Recorded information:
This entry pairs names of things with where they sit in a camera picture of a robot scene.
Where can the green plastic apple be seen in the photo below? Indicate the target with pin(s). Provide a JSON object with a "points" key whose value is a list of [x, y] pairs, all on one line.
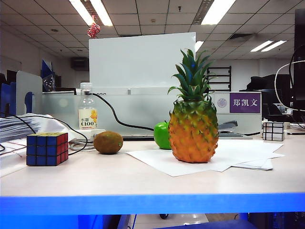
{"points": [[161, 136]]}

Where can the plastic pineapple with green crown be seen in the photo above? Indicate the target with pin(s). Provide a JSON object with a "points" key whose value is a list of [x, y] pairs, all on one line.
{"points": [[193, 136]]}

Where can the brown kiwi fruit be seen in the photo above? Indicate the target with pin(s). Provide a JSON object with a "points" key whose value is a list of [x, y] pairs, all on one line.
{"points": [[107, 143]]}

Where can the frosted glass desk partition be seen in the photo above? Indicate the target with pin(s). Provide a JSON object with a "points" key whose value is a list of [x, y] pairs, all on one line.
{"points": [[138, 109]]}

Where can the white paper sheet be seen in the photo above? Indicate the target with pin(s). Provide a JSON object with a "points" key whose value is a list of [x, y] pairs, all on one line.
{"points": [[155, 159], [259, 164]]}

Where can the white board panel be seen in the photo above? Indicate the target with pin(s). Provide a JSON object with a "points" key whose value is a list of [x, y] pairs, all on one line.
{"points": [[138, 64]]}

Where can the white power strip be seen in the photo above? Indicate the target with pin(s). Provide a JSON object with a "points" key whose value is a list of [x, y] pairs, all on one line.
{"points": [[96, 134]]}

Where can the clear C100 drink bottle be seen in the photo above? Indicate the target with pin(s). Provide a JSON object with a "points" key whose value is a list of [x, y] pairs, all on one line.
{"points": [[87, 105]]}

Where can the grey stapler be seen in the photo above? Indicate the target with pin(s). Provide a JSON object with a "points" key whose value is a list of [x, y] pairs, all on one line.
{"points": [[228, 126]]}

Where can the purple and white name plate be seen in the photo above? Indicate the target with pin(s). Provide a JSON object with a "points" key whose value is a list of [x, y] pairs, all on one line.
{"points": [[244, 102]]}

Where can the red Chinese knot ornament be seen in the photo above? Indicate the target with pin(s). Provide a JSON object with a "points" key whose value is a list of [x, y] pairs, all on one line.
{"points": [[93, 30]]}

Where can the blue star-patterned flag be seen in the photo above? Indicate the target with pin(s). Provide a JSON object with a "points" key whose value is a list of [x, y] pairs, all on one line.
{"points": [[47, 78]]}

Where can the colourful Rubik's cube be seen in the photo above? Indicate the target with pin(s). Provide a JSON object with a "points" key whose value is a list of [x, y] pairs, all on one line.
{"points": [[45, 150]]}

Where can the fluorescent ceiling light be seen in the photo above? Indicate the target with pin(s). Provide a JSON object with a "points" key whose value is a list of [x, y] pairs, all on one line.
{"points": [[82, 12], [101, 12], [261, 46], [274, 45], [218, 12]]}

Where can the silver mirror cube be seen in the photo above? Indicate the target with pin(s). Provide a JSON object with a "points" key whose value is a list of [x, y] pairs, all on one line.
{"points": [[273, 131]]}

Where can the stack of printed papers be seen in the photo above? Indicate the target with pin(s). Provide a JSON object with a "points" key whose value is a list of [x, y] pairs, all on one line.
{"points": [[12, 128]]}

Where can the blue file holder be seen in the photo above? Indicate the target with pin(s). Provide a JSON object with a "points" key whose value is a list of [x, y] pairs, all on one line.
{"points": [[9, 97]]}

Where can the black monitor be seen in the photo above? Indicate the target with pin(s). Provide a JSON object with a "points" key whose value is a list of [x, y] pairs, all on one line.
{"points": [[299, 71]]}

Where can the black wall rack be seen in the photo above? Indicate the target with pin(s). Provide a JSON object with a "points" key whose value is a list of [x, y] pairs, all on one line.
{"points": [[222, 78]]}

Task item:
Output each line above exactly. Skip the images.

Finished task:
This entry pairs names of things with where they sit in a camera picture of a robot scene.
Where can the green plastic apple be seen in the photo below? Indicate the target with pin(s). Provide a JSON object with a "points" key whose value is a list of [x, y] pairs, all on one line.
{"points": [[161, 136]]}

Where can the plastic pineapple with green crown be seen in the photo above? Indicate the target with pin(s). Provide a JSON object with a "points" key whose value is a list of [x, y] pairs, all on one line.
{"points": [[193, 136]]}

Where can the brown kiwi fruit be seen in the photo above? Indicate the target with pin(s). Provide a JSON object with a "points" key whose value is a list of [x, y] pairs, all on one line.
{"points": [[107, 143]]}

Where can the frosted glass desk partition be seen in the photo above? Indicate the target with pin(s). Provide a JSON object with a "points" key whose value is a list of [x, y] pairs, all on one line.
{"points": [[138, 109]]}

Where can the white paper sheet be seen in the photo above? Indicate the target with pin(s). Provide a JSON object with a "points" key whose value is a list of [x, y] pairs, all on one line.
{"points": [[155, 159], [259, 164]]}

Where can the white board panel be seen in the photo above? Indicate the target with pin(s). Provide a JSON object with a "points" key whose value is a list of [x, y] pairs, all on one line.
{"points": [[138, 64]]}

Where can the white power strip be seen in the photo above? Indicate the target with pin(s). Provide a JSON object with a "points" key whose value is a list of [x, y] pairs, all on one line.
{"points": [[96, 134]]}

Where can the clear C100 drink bottle be seen in the photo above? Indicate the target with pin(s). Provide a JSON object with a "points" key whose value is a list of [x, y] pairs, all on one line.
{"points": [[87, 105]]}

Where can the grey stapler be seen in the photo above? Indicate the target with pin(s). Provide a JSON object with a "points" key whose value is a list of [x, y] pairs, all on one line.
{"points": [[228, 126]]}

Where can the purple and white name plate be seen in the photo above? Indicate the target with pin(s). Provide a JSON object with a "points" key whose value is a list of [x, y] pairs, all on one line.
{"points": [[244, 102]]}

Where can the red Chinese knot ornament be seen in the photo above? Indicate the target with pin(s). Provide a JSON object with a "points" key whose value is a list of [x, y] pairs, all on one line.
{"points": [[93, 30]]}

Where can the blue star-patterned flag be seen in the photo above? Indicate the target with pin(s). Provide a JSON object with a "points" key whose value is a list of [x, y] pairs, all on one line.
{"points": [[47, 78]]}

Where can the colourful Rubik's cube be seen in the photo above? Indicate the target with pin(s). Provide a JSON object with a "points" key whose value is a list of [x, y] pairs, all on one line.
{"points": [[45, 150]]}

Where can the fluorescent ceiling light be seen in the photo above? Indicate the target with pin(s). Provide a JSON object with a "points" key whose value is a list of [x, y] pairs, all on one line.
{"points": [[82, 12], [101, 12], [261, 46], [274, 45], [218, 12]]}

Where can the silver mirror cube be seen in the photo above? Indicate the target with pin(s). Provide a JSON object with a "points" key whose value is a list of [x, y] pairs, all on one line.
{"points": [[273, 131]]}

Where can the stack of printed papers be seen in the photo above? Indicate the target with pin(s). Provide a JSON object with a "points" key whose value is a list of [x, y] pairs, all on one line.
{"points": [[12, 128]]}

Where can the blue file holder be seen in the photo above? Indicate the target with pin(s). Provide a JSON object with a "points" key whose value is a list of [x, y] pairs, all on one line.
{"points": [[9, 97]]}

Where can the black monitor be seen in the photo above? Indicate the target with pin(s). Provide a JSON object with a "points" key whose value is a list of [x, y] pairs, all on one line.
{"points": [[299, 71]]}

Where can the black wall rack be seen in the photo above? Indicate the target with pin(s). Provide a JSON object with a "points" key whose value is a list of [x, y] pairs, all on one line.
{"points": [[222, 78]]}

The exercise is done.